К добру и злу, как боги, равнодушны.  

Перед толпой зевающих людей,

Исполненных звериного веселья,

Смеется в каждой кукле Чародей.  

Любовь людей — отравленное зелье,

Стремленья их — верченье колеса,

Их мудрость — тошнотворное похмелье.  

Их мненья — лай рассерженного пса,

Заразная их дружба истерична,

Узка земля их, низки небеса.  

А здесь — как все удобно и прилично,

Какая в смене смыслов быстрота,

Как жизнь и смерть мелькают гармонично!  

Но что всего важнее, как черта,

Достойная быть правилом навеки,

Вся цель их действий — только красота.  

Свободные от тягостной опеки

Того, чему мы все подчинены,

Безмолвные они «сверхчеловеки».  

В волшебном царстве мертвой тишины

Один лишь голос высшего решенья

Бесстрастно истолковывает сны.  

Все зримое — игра воображенья,

Различность многогранности одной,

В несчетный раз — повторность отраженья.  
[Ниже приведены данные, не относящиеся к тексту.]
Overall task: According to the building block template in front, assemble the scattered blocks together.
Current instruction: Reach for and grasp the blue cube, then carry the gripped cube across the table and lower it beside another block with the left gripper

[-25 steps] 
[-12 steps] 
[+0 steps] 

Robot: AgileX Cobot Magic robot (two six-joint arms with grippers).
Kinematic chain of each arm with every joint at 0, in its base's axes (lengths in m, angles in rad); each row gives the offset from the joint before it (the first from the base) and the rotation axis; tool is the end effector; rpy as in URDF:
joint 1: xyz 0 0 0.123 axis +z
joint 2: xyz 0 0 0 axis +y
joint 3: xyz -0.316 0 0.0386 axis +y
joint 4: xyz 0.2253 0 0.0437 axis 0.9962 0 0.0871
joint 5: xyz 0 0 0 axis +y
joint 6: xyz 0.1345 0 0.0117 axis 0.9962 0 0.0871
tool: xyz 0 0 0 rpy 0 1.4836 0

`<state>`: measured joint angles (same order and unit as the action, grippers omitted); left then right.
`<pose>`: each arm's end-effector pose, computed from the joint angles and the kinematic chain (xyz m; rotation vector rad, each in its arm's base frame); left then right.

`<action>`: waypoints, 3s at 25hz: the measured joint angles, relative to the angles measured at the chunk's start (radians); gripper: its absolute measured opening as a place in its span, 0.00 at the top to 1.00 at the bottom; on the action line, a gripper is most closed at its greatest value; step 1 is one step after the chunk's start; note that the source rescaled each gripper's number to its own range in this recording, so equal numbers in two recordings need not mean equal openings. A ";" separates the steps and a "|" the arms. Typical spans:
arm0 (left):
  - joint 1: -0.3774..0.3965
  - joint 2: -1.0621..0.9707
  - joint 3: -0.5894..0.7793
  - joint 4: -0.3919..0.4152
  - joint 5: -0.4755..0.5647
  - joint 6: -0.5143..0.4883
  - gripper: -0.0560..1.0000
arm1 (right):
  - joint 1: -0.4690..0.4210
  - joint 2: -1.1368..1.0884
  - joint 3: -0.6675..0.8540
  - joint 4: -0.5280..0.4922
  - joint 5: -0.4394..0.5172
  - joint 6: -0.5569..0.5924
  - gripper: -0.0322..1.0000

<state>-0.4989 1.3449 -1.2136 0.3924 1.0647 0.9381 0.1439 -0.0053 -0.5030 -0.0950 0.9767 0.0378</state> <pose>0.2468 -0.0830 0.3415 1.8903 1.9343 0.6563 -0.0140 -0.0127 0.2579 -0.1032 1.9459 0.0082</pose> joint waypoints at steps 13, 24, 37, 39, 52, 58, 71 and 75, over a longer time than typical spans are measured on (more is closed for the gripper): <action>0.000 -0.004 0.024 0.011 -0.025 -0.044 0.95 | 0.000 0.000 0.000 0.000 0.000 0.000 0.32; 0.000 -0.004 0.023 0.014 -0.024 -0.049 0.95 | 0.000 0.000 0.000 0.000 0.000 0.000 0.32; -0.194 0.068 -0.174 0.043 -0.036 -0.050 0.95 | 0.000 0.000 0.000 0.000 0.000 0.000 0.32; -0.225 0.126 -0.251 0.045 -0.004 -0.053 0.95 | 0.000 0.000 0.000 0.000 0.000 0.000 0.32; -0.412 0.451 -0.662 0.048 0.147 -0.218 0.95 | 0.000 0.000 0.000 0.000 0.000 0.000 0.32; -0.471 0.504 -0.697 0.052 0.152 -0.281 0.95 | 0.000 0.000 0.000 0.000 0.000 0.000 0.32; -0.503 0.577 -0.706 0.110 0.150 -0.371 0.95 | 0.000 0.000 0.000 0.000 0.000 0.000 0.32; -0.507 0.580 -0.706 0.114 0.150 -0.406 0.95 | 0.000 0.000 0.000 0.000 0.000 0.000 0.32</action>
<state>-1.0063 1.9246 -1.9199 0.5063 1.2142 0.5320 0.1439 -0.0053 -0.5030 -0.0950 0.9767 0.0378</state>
Смущенное жестокой тишиной,

Которой нет начала, нет предела,

Сознанье сны роняет пеленой.  

Обман души, прикрытый тканью тела,

Картинный переменчивый туман,

Свободный жить — до грани передела.  

Святой Антоний, Гамлет, Дон Жуан,

Макбет, Ромео, Фауст — привиденья,

Которым всем удел единый дан: —  

Путями страсти, мысли, заблужденья,

Изображать бесчисленность идей,

Калейдоскоп цветистого хотенья.  

Святой, мудрец, безумец, и злодей,

Равно должны играть в пределах клетки,

И представлять животных и людей.  

Для кукол — куклы, все — марионетки,

Театр в театре, сложный сон во сне,

Мы с Дьяволом и Роком — однолетки.  

И что же? Он, глядящий в тишине,

На то, что создал он в усладу зренья,

Он счастлив? Он блаженствует вполне?  

Он полон блеска, смеха, и презренья?

НАВАЖДЕНИЕ

Когда я спал, ко мне явился Дьявол,

И говорит: «Я сделал все, что мог:

Искателем в морях безвестных плавал,—  

Как пилигрим, в пустынях мял песок,

Ходил по тюрьмам, избам, и больницам,

Все выполнил — и мой окончен срок».  

И мыслям как поющим внемля птицам,

Я вопросил: «Ну, что же? Отыскал?»

Но был он как-то странно бледнолицым.